Драка в коридоре

Когда после победы над Волдемортом Гарри Поттер узнал, что Министерство постановило всем учащимся Хогвартса, находившимся во время войны на седьмом курсе, остаться на восьмой год, чтобы нагнать программу и сдать ЖАБА, он искренне обрадовался. Сумасшедшая гонка за крестражами, рваный сон в палатке, кошмары и постоянный страх поимки, разоблачения — все это вконец измотало его, и Гарри решил воспользоваться возможностью оттянуть время своего официального выхода во взрослый мир. Он не хотел приглашений на министерские приемы и политических речей. Он не хотел сразу, с головой, без передышки погружаться в аврорскую деятельность. Как-нибудь позже — да, конечно, с радостью. Но не сейчас. Сейчас ему просто нужен был отдых.

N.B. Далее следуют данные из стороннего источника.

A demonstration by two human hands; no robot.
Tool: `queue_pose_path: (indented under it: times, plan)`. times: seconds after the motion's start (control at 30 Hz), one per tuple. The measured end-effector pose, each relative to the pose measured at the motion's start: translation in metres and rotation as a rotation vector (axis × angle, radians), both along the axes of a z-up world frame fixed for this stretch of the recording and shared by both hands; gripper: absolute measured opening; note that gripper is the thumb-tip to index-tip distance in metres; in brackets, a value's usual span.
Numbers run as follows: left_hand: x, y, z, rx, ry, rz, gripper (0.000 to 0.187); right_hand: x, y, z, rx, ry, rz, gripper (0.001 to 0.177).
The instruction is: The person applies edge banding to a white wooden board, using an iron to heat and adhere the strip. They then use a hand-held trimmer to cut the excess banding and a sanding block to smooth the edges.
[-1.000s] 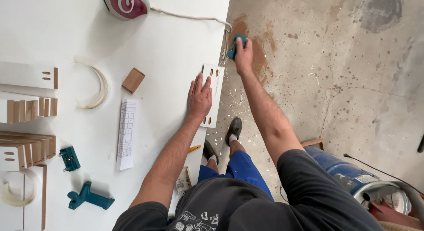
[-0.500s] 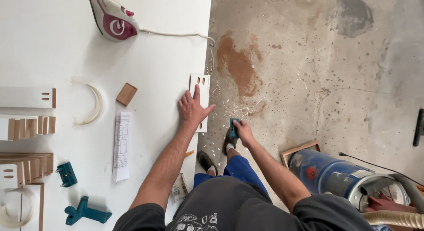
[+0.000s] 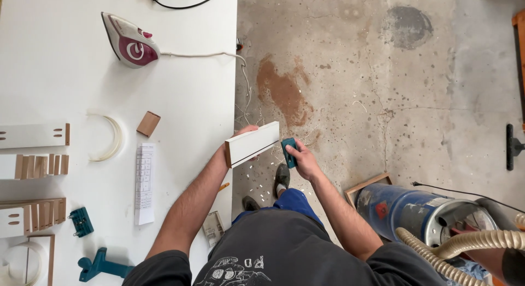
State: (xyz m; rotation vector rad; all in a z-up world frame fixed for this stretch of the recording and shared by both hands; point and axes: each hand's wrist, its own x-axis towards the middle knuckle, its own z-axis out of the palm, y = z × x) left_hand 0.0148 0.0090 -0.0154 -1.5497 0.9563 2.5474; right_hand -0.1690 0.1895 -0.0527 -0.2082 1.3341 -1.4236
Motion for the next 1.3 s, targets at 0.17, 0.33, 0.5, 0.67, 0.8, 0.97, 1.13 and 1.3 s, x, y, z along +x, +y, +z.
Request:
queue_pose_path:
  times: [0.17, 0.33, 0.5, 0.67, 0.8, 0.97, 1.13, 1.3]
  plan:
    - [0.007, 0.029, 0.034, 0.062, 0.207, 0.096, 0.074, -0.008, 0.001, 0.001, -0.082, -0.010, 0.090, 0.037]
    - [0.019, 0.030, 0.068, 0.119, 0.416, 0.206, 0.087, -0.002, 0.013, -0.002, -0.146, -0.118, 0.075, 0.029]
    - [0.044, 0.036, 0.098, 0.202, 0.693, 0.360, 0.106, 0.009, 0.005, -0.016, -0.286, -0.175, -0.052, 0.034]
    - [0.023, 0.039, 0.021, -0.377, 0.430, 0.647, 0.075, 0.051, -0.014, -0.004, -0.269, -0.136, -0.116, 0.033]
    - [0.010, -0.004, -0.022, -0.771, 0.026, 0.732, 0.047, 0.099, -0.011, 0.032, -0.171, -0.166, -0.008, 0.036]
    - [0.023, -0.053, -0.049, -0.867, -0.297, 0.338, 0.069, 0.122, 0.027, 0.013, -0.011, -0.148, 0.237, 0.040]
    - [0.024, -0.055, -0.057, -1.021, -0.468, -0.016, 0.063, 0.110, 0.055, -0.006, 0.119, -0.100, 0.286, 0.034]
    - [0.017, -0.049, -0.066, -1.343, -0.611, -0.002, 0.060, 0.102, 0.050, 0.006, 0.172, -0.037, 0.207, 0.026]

Казалось, его однокурсники думали так же. В гостиной Гриффиндора раз в месяц по субботам закатывались вечеринки. Почти никакого алкоголя: народ просто собирался, делился историями, воспоминаниями, шутками. Играли скопом в правду или действие и взрыв-карты, устраивали друг другу розыгрыши (Ужастики Умников Уизли сделали скидку всем восьмикурсникам-гриффиндорцам), выполняли на спор разные глупые задания. Гарри шутил, играл и спорил вместе со всеми. Волдеморт не возрождался, Пожиратели в Хогвартс не пробирались, дементоров и прочих опасных тварей поблизости не было, учителя особо не зверствовали, и он готов был приложить все усилия, чтобы этот его последний год оказался самым спокойным из всех предыдущих, а самым опасным развлечением было бы поедание Всевкусных драже Берти Боттс.

Даже если для этого приходилось игнорировать Драко Малфоя.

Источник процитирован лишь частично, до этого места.